Cytochrome C Oxidase Deficiency Synonyms:
Cytochrome C Oxidase Deficiency is a rare genetic disorder that affects the function of an enzyme called cytochrome C oxidase, which is essential for the production of energy in cells. This condition is also known by several other names, including:
- COX Deficiency: COX stands for cytochrome C oxidase, and this abbreviation is commonly used to refer to the deficiency of this enzyme.
- Mitochondrial Complex IV Deficiency: Cytochrome C oxidase is part of a larger protein complex called mitochondrial complex IV. Therefore, deficiency of this enzyme is sometimes referred to as mitochondrial complex IV deficiency.

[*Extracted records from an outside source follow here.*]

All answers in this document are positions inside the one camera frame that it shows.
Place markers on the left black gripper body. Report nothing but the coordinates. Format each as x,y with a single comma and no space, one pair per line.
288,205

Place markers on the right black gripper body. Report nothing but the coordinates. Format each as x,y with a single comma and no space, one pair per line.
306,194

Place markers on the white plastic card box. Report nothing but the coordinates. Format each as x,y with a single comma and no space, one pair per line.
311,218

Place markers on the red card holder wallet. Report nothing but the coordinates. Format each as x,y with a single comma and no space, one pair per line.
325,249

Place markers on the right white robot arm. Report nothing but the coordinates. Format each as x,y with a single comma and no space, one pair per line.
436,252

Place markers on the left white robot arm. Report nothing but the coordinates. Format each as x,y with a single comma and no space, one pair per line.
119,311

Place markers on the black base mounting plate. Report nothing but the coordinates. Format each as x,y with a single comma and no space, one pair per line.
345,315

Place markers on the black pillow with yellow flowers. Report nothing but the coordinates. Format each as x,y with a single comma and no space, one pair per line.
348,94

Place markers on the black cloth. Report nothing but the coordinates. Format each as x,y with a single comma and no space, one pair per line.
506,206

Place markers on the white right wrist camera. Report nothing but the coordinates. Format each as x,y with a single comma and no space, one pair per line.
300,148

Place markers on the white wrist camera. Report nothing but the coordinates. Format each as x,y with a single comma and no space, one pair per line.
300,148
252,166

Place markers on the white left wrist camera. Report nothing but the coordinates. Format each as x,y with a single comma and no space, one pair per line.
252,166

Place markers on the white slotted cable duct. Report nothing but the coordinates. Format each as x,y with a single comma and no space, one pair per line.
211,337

- Leigh Syndrome: Cytochrome C oxidase deficiency is one of the causes of Leigh syndrome, a severe neurological disorder that typically begins in infancy or early childhood. Leigh syndrome is characterized by progressive loss of mental and movement abilities.
- COXPD: This is an abbreviation for Cytochrome C Oxidase Deficiency and is often used in medical literature and research.
- OXPD1: OXPD1 is a specific gene associated with cytochrome C oxidase deficiency. Therefore, this term is used to describe cases caused by mutations in the OXPD1 gene.
Cytochrome C Oxidase Deficiency is a complex disorder with a wide range of symptoms and severity. It can affect various organs and systems in the body, including the brain, muscles, heart, and liver. Early diagnosis and management are crucial for individuals with this condition to optimize their quality of life.